Harvesting rainwater at Halls High
Aug 05, 2013 02:36PM, Published by Brian O, Categories:
Halls High School horticulture teacher Mike Blankenship was all smiles last Thursday as he stood in the sweltering heat of an August afternoon.
He was there, along with government representatives who regulate stormwater runoff, to take a sneak peek at the Beaver Creek Task Force’s last project funded by a $1 million grant it secured five years ago – a cistern/rainwater harvesting system at the Halls High greenhouse.
Professionally installed by Rainwater Resources, a Knoxville-owned family company in business for 15 years, the system’s highlight is a Visy ™ water vortex system that will allow water runoff from the roof to be filtered and reused to water plants both inside the greenhouse and in raised beds outside.
Rainwater Resources president/principal owner Denis Rochat says his company is privileged to be involved with the project. He gave a tour and brief demonstration of the system, starting with the tank located behind the greenhouse.
“What you’re looking at is something that has the ability to have 1,500 gallons of water sit in the tank in the heat of summer or in the cold of winter, maintained in clear, slime-free, odor-free conditions, and use it for anything – irrigation, greenhouse use, industrial use, even potable residential use.

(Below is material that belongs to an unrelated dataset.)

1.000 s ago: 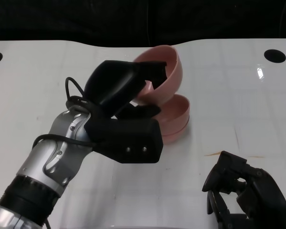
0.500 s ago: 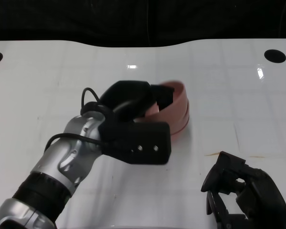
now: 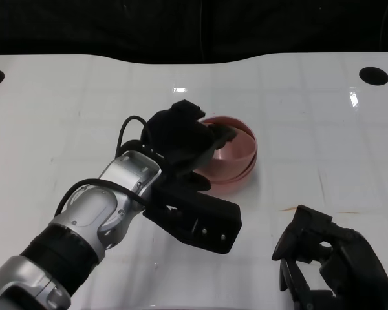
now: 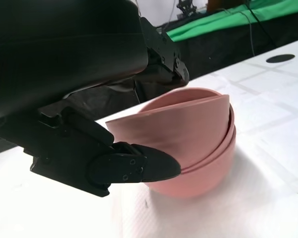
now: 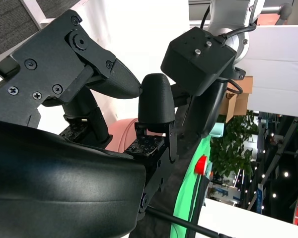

“Rainwater harvesting is all about use – detain and store water for future use.”
After it leaves the tank, the water passes through an ultraviolet system that filters the water so that it is 100 percent safe should anyone inhale it, Rochat says, “and by 100 percent safe, I mean that there are no microbiological issues that will make anyone sick.”
Rochat says the system will allow Blankenship to use either cistern water or city water at the greenhouse.
Rainwater Resources vice president of industry relations Vince Guarino says the company has also installed such systems in high-end residential homes and by the end of the month will have installed two systems at Ijams Nature Center.
“The EPA rules are now so strict and specific about new construction over one acre that I think you’ll probably see a lot more installation of these systems, along with rain gardens and permeable pavers, they all will come into play.”
Blankenship is excited at the possibilities the new system will offer him and his students and says he’s “blessed” to have it at Halls High.
“We’re going to grow plants, we know that,” Blankenship says. “But we’ll also be looking at doing things with aquaculture and hydroponics.”
A ribbon-cutting and open house event to show off the cistern system will be held Oct. 8.